-- What is needed --
Pull from the data below each line where the word "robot" occurs, and copy it.
(Dataset records)
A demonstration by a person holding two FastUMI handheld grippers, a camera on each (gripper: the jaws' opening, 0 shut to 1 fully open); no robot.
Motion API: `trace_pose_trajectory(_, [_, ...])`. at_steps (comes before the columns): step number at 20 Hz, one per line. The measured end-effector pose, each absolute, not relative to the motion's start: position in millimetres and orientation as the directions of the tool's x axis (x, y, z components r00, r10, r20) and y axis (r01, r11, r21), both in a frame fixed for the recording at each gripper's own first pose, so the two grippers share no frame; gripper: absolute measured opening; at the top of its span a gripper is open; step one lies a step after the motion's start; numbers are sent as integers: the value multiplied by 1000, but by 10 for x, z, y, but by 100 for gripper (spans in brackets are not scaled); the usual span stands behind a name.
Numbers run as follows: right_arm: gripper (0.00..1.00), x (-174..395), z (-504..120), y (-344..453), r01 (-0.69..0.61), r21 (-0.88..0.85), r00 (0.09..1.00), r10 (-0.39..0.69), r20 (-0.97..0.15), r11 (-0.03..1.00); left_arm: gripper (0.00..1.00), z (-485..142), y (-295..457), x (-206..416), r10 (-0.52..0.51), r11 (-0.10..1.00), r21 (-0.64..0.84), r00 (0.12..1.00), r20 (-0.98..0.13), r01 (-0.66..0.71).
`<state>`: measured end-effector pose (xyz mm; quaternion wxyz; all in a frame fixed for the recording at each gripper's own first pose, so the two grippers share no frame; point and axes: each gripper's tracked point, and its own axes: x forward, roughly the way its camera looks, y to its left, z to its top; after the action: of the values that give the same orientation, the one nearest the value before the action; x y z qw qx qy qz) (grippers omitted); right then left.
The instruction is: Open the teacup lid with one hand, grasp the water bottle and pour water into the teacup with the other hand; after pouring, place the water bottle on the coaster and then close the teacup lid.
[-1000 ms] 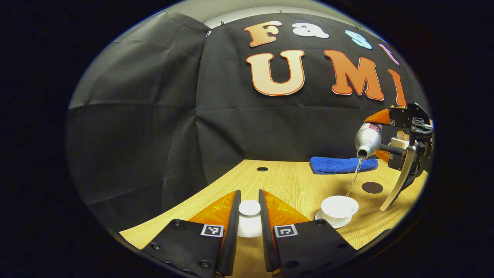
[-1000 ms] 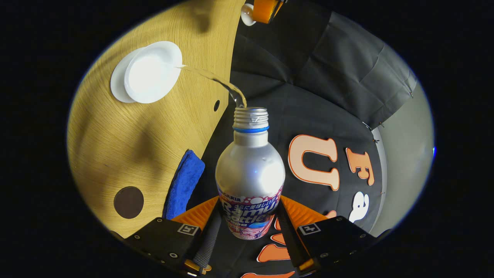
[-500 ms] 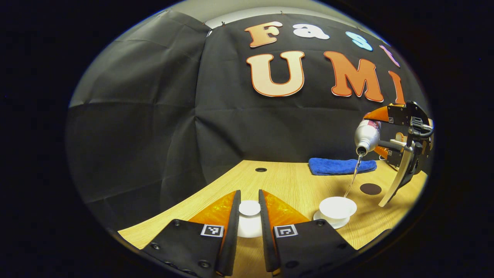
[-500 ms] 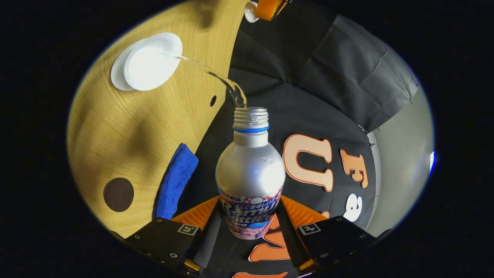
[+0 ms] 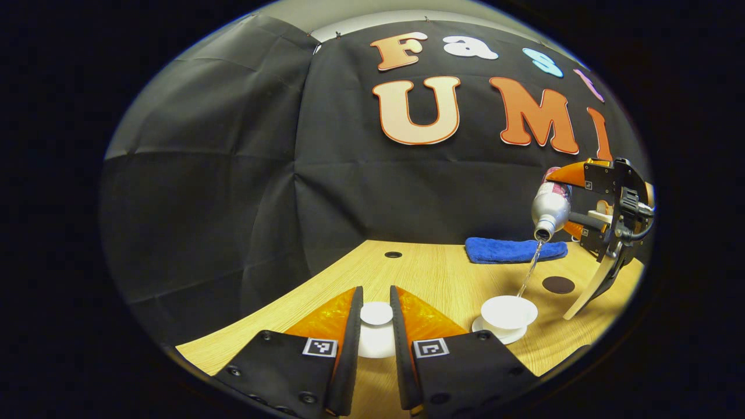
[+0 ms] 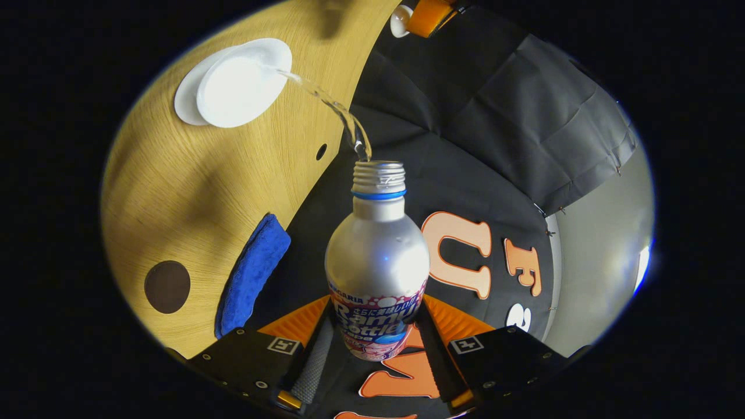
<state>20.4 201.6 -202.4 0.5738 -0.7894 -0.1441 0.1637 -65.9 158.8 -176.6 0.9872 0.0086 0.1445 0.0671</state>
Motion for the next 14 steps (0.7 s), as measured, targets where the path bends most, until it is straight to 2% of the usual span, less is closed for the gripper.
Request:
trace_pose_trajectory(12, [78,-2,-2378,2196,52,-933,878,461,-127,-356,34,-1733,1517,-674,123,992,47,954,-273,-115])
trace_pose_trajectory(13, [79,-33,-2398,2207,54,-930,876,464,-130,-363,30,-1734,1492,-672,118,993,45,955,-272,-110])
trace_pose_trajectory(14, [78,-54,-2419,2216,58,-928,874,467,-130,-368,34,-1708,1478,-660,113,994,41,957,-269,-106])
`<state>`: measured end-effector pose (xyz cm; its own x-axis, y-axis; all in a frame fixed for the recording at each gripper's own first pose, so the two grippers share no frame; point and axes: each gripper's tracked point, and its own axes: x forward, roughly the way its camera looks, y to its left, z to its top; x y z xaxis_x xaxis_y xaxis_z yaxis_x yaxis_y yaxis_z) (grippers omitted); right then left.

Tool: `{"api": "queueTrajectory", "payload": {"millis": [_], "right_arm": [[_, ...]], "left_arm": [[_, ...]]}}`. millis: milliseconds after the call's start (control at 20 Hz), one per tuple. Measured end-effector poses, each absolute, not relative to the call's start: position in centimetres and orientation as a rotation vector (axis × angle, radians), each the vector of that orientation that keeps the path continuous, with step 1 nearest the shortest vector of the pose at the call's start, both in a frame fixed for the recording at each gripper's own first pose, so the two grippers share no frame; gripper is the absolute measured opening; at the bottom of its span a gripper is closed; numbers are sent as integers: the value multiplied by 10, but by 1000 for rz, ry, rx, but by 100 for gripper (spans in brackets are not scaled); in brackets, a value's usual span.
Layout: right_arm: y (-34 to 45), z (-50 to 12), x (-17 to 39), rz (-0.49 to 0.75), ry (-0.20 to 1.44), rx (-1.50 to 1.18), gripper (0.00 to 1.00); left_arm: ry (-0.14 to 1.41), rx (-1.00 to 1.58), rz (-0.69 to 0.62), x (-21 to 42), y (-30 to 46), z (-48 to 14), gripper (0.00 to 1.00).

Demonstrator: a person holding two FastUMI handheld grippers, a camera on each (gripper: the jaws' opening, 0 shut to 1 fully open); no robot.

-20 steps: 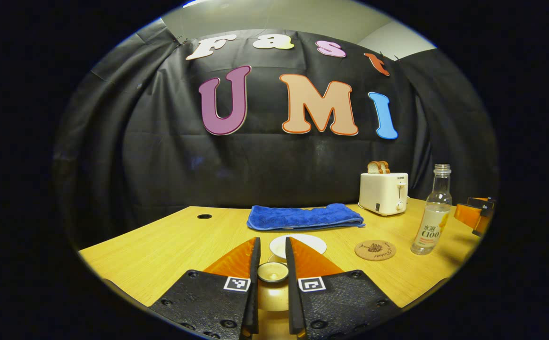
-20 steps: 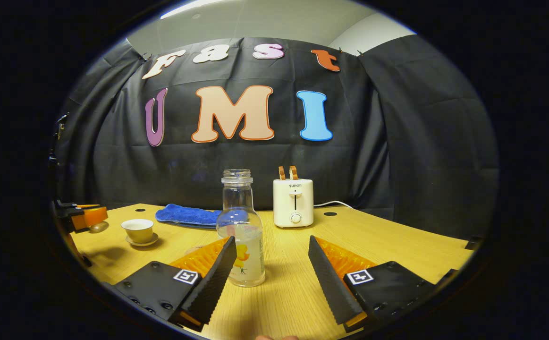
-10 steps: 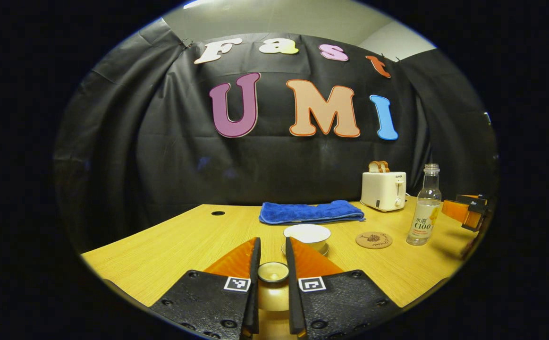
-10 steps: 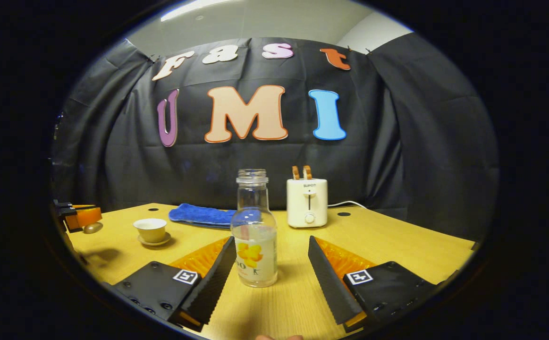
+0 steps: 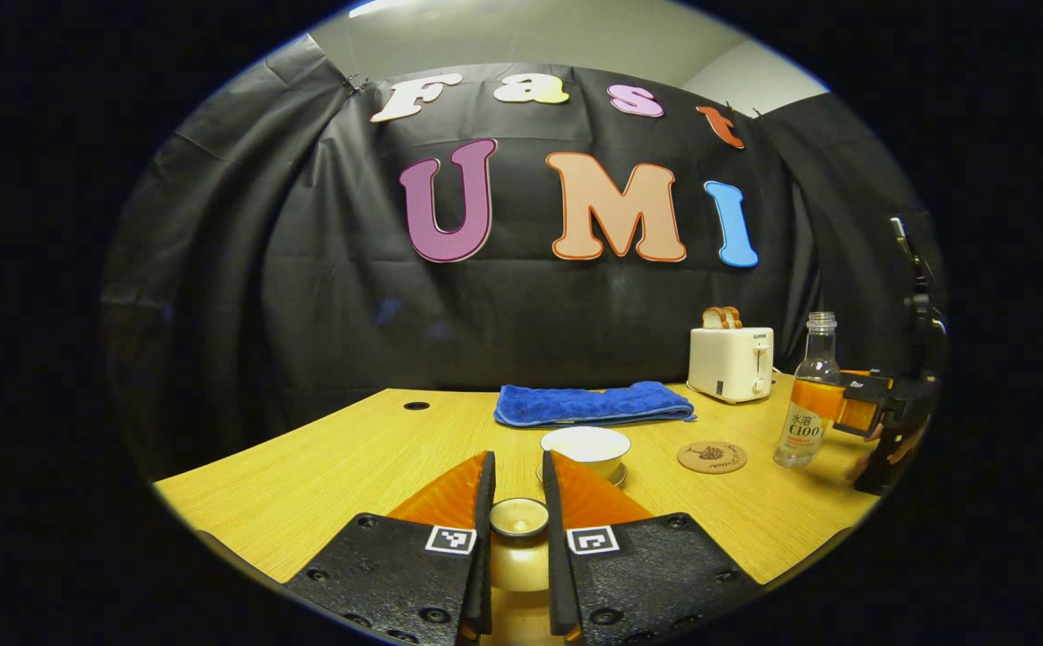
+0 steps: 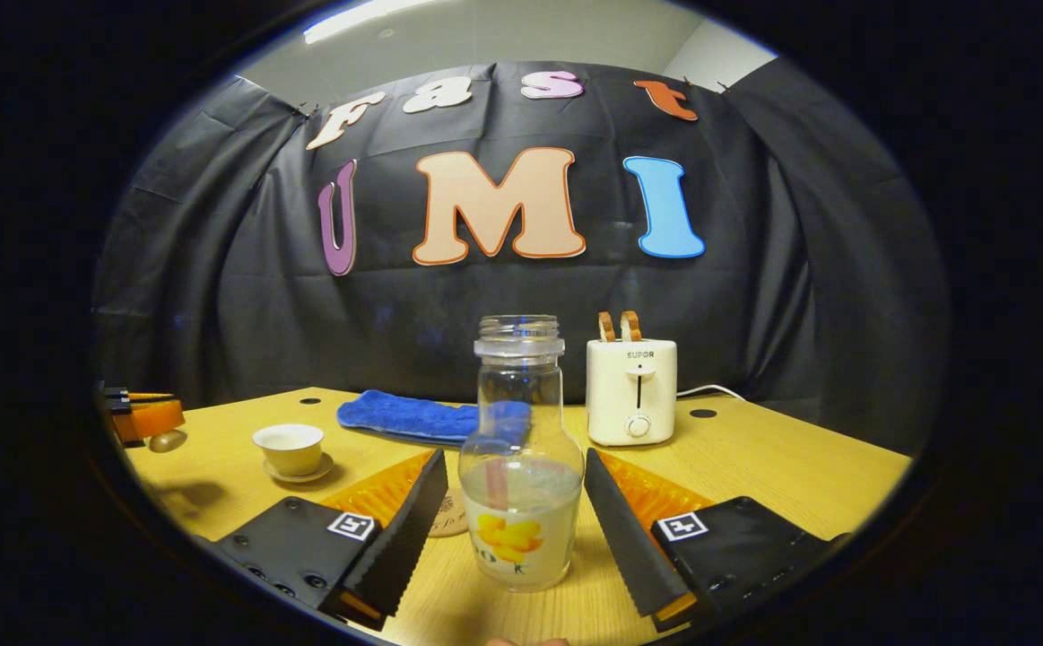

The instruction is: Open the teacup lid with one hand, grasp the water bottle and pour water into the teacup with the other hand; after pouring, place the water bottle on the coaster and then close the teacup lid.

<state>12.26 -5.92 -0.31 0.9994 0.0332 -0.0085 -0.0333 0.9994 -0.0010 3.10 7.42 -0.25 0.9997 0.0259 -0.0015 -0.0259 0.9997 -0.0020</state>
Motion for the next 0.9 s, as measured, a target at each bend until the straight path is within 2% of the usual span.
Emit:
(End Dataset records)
-- Response below --
A demonstration by a person holding two FastUMI handheld grippers, a camera on each (gripper: the jaws' opening, 0 shut to 1 fully open); no robot.
Demonstrator: a person holding two FastUMI handheld grippers, a camera on each (gripper: the jaws' opening, 0 shut to 1 fully open); no robot.

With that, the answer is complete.